1 Background and motivation
Access to multi-layered lexical, grammatical and semantic information representing text content is a prerequisite for lexicological and linguistic research, as well as for many LT applications. Information about the types of lexical frames of the words of the language, the frame elements of each such frame type described in terms of their semantic roles (semantic valence) and their syntactic manifestations (syntactic valence), are arguably necessary components of a full-fledged modern computational lexical resource. The earliest and best-known such resource is, without doubt, FrameNet build by the Computer Science Institute in Berkeley (henceforth BFN) (Ruppenhoffer et al., 2006; Fillmore, 2008). Compiling of dictionaries as well as text understanding and generation of natural language by computers are some applications which can benefit from the information provided by a framenet.
Swedish FrameNet is a free, full-scale, multi-functional resource covering morphological, semantic description of almost 40,000 lexical units exemplified in more than 8,500 sentences, with information accessible to both human users and LT systems. To make the work on this project cost and time effective, we reuse freely available digital resources and software. A novel feature of the project is that Swedish FrameNet will be an integral part of a larger many-faceted lexical resource. Hence the name Swedish FrameNet++ (SweFN++). This larger resource will, in addition to information on modern Swedish, encompass lexical data on 19th century Swedish, and Old Swedish.

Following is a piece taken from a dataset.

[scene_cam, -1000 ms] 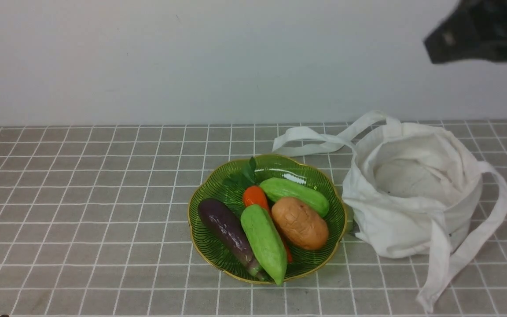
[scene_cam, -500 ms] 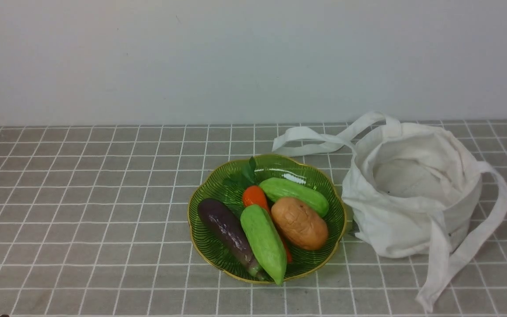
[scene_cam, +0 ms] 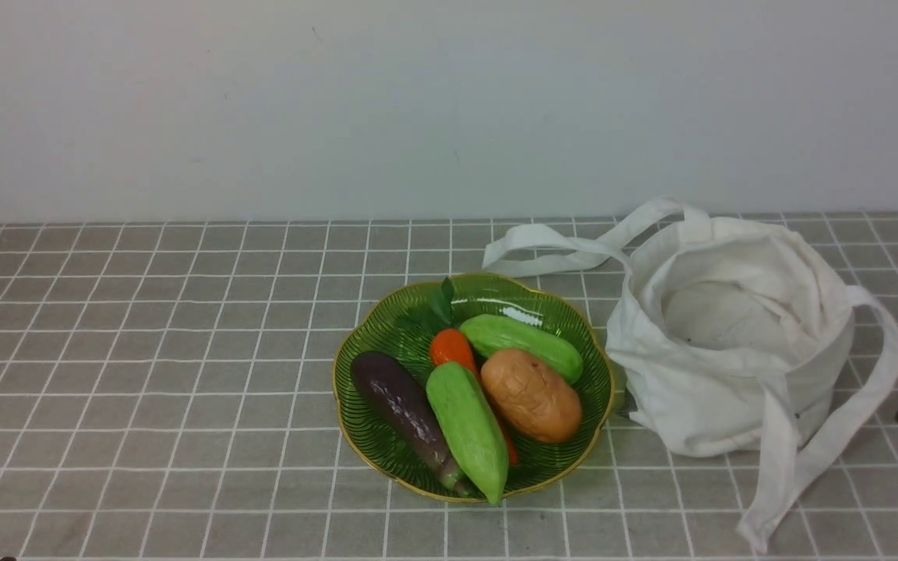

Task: Take vegetables from bag on grey coffee tablecloth place on plate.

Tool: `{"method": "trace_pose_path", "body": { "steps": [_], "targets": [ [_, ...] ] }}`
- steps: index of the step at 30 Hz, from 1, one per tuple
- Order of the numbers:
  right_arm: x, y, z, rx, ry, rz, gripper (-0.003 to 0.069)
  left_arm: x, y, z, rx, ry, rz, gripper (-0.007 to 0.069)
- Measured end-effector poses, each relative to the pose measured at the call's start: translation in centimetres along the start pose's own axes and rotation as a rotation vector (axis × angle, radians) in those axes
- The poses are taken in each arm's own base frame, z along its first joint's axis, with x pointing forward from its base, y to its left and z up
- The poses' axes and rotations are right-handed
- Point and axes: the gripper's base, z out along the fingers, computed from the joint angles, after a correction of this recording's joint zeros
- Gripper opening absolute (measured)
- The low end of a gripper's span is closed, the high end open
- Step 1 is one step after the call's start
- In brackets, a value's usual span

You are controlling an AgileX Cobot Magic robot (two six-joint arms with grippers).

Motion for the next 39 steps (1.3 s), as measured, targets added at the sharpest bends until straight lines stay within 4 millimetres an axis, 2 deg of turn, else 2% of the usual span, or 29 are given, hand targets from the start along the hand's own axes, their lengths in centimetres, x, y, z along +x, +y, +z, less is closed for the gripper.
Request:
{"method": "trace_pose_path", "body": {
  "steps": [14, 18, 21, 22, 23, 24, 25, 29, 34, 39],
  "targets": [
    [0.0, 0.0, 0.0, 0.000, 0.001, 0.000, -0.0015, 0.0, 0.0, 0.0, 0.000, 0.000, 0.000, -0.0008],
    [0.6, 0.0, -0.3, 0.000, -0.006, 0.000, -0.0015, 0.0, 0.0, 0.0, 0.000, 0.000, 0.000, -0.0008],
    [2.5, -0.5, -0.9, 0.042, -0.007, -0.001, -0.0015, 0.0, 0.0, 0.0, 0.000, 0.000, 0.000, -0.0008],
    [2.4, -0.5, -1.0, 0.041, -0.011, 0.001, -0.0015, 0.0, 0.0, 0.0, 0.000, 0.000, 0.000, -0.0008],
    [3.9, -1.0, -1.4, 0.104, 0.006, 0.018, -0.0015, 0.0, 0.0, 0.0, 0.000, 0.000, 0.000, -0.0008],
    [3.9, -1.0, -1.4, 0.104, 0.000, 0.019, -0.0015, 0.0, 0.0, 0.0, 0.000, 0.000, 0.000, -0.0008],
    [5.1, -1.4, -1.8, 0.166, 0.016, 0.026, -0.0015, 0.0, 0.0, 0.0, 0.000, 0.000, 0.000, -0.0008],
    [7.6, -2.3, -2.7, 0.321, 0.043, 0.046, -0.0015, 0.0, 0.0, 0.0, 0.000, 0.000, 0.000, -0.0008],
    [9.2, -2.7, -3.4, 0.420, 0.086, 0.064, -0.0015, 0.0, 0.0, 0.0, 0.000, 0.000, 0.000, -0.0008],
    [9.8, -2.8, -3.4, 0.428, 0.117, 0.063, -0.0015, 0.0, 0.0, 0.0, 0.000, 0.000, 0.000, -0.0008]
  ]
}}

The theoretical approach underlying SweFN is based on frame semantics, put forward by Charles J. Fillmore. BFN, the original English version of FrameNet, documented in FrameNet II: Extended Theory and Practice. Ruppenhofer et al. 2010, (available at http://framenet.icsi.berkeley.edu.) provides valuable guidelines for the construction of SweFN, as BFN contains more than 13,000 lexical units and over 1,200 hierarchically, and otherwise, related frames, exemplified in more than 200,000 sentences. A lexical unit (LU) is here a pairing of a simplex word or multiword expression with its meaning. Each sense of a polysemous word or multiword expression should evoke a different semantic frame. A frame may be described as a script-like conceptual structure describing a particular type of situation, object or event along with typical participants and props. The participants of a frame are described in terms of semantic roles, here represented as frame elements .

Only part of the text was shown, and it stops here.